Task to carry out: For every line in the records below that contains the word "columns", add one to a count, and report only that count.

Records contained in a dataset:
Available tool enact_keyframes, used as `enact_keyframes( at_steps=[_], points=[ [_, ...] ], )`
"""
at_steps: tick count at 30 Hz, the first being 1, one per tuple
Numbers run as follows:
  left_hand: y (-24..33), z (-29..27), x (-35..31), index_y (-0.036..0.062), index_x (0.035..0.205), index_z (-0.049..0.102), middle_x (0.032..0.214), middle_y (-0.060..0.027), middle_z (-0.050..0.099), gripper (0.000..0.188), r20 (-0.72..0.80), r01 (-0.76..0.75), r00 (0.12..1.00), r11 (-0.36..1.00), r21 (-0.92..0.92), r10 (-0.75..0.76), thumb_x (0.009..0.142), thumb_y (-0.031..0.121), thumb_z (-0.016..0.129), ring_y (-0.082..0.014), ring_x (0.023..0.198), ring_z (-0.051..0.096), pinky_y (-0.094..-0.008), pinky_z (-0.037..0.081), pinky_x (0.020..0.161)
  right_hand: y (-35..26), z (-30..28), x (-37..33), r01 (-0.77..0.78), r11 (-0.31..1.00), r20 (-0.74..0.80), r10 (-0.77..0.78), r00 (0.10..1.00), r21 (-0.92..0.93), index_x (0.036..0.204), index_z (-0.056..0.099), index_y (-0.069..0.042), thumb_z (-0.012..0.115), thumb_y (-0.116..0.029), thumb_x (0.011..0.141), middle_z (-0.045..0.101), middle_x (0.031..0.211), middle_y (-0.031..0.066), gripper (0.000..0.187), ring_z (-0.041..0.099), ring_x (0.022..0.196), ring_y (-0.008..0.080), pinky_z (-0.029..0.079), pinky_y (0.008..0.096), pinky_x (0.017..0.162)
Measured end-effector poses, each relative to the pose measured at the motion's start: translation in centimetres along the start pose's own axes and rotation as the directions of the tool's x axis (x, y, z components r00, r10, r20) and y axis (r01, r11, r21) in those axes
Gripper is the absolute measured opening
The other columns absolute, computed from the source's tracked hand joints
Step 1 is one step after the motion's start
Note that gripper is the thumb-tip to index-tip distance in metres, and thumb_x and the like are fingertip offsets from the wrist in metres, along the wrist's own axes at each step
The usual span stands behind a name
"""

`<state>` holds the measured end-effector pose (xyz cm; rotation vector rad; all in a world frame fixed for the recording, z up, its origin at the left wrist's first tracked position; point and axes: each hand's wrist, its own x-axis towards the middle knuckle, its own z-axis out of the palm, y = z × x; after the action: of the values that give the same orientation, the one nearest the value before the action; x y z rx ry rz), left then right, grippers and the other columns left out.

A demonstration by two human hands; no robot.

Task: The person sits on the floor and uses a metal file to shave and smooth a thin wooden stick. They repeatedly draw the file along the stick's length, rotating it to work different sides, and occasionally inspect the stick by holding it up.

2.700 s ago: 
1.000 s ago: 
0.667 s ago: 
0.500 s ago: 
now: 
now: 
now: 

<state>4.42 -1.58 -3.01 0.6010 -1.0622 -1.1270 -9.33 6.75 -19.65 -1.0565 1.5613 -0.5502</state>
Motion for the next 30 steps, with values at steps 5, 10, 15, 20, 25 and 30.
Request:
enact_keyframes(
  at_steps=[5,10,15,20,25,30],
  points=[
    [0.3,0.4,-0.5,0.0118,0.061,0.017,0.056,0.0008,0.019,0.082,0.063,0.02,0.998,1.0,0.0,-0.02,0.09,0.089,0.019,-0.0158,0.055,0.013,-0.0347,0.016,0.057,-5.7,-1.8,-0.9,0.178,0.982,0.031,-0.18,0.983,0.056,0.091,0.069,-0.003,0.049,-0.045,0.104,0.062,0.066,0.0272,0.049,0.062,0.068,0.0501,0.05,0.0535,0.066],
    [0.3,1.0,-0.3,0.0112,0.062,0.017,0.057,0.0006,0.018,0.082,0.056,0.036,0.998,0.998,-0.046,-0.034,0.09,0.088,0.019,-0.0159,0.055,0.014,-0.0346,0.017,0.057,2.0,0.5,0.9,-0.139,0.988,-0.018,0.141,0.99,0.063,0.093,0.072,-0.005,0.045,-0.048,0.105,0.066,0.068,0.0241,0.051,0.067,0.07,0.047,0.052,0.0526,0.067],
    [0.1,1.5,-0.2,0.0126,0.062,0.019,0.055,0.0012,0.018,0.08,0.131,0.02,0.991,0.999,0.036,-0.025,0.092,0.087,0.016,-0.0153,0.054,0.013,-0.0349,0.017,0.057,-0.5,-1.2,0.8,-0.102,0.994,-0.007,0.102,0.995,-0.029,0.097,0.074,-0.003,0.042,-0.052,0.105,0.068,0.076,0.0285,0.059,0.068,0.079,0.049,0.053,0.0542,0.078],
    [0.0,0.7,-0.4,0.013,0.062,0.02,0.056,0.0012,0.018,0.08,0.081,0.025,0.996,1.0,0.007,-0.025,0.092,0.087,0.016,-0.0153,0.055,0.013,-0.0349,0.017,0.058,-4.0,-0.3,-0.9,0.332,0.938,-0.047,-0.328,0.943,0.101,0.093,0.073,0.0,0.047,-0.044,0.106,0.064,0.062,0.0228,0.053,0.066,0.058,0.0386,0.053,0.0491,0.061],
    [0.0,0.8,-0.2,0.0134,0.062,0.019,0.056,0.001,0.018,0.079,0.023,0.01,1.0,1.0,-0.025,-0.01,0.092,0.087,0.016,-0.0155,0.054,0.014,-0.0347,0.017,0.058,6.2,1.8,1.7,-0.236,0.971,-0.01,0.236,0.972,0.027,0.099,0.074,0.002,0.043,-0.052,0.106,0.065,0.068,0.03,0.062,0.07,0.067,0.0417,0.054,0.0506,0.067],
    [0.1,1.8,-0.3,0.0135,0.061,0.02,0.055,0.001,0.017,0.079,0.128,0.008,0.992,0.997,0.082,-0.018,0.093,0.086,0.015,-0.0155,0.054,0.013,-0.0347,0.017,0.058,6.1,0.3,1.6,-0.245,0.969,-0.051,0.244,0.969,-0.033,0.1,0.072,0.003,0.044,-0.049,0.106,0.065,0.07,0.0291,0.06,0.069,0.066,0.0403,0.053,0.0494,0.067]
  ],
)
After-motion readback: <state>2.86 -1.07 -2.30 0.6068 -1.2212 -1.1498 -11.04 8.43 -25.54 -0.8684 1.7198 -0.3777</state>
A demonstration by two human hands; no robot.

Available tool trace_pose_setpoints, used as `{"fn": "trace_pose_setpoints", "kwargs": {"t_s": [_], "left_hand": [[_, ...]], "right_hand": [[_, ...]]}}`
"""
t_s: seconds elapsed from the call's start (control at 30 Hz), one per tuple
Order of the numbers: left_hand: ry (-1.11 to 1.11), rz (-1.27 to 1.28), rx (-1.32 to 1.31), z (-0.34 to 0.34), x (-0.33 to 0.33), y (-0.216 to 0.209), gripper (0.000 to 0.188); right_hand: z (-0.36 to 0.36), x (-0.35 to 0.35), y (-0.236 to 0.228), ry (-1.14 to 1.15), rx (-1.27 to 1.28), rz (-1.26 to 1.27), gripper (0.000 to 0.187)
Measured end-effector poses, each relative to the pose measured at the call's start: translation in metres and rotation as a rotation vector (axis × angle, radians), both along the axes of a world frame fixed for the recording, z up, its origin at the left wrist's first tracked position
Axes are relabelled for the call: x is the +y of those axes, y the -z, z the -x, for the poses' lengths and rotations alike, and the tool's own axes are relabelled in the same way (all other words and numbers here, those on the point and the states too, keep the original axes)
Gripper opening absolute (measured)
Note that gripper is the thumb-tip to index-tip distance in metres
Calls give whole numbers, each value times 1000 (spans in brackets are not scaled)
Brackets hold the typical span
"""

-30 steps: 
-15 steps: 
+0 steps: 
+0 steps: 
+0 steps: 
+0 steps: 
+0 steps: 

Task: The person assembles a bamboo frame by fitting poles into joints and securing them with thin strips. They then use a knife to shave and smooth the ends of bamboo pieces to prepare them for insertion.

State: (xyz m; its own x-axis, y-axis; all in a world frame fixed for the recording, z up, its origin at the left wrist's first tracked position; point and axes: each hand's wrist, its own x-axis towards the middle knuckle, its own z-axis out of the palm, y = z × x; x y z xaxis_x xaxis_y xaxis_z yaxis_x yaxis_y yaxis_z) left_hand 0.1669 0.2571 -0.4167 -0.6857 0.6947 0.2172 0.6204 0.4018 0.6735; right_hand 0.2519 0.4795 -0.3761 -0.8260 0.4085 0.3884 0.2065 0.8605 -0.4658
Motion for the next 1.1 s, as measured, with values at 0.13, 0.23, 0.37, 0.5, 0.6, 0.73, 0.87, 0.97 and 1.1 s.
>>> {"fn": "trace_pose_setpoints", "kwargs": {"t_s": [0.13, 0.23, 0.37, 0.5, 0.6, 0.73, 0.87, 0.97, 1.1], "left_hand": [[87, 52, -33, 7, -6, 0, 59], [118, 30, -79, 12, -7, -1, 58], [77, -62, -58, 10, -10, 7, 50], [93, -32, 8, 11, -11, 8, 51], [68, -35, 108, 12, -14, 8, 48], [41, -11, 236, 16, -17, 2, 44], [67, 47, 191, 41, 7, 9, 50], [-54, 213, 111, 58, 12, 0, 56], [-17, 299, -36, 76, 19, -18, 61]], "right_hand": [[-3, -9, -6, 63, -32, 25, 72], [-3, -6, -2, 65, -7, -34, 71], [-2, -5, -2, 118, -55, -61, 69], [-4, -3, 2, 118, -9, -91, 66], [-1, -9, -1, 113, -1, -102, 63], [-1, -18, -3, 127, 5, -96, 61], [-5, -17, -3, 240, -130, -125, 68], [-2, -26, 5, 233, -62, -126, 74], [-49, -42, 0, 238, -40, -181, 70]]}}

Task result: 2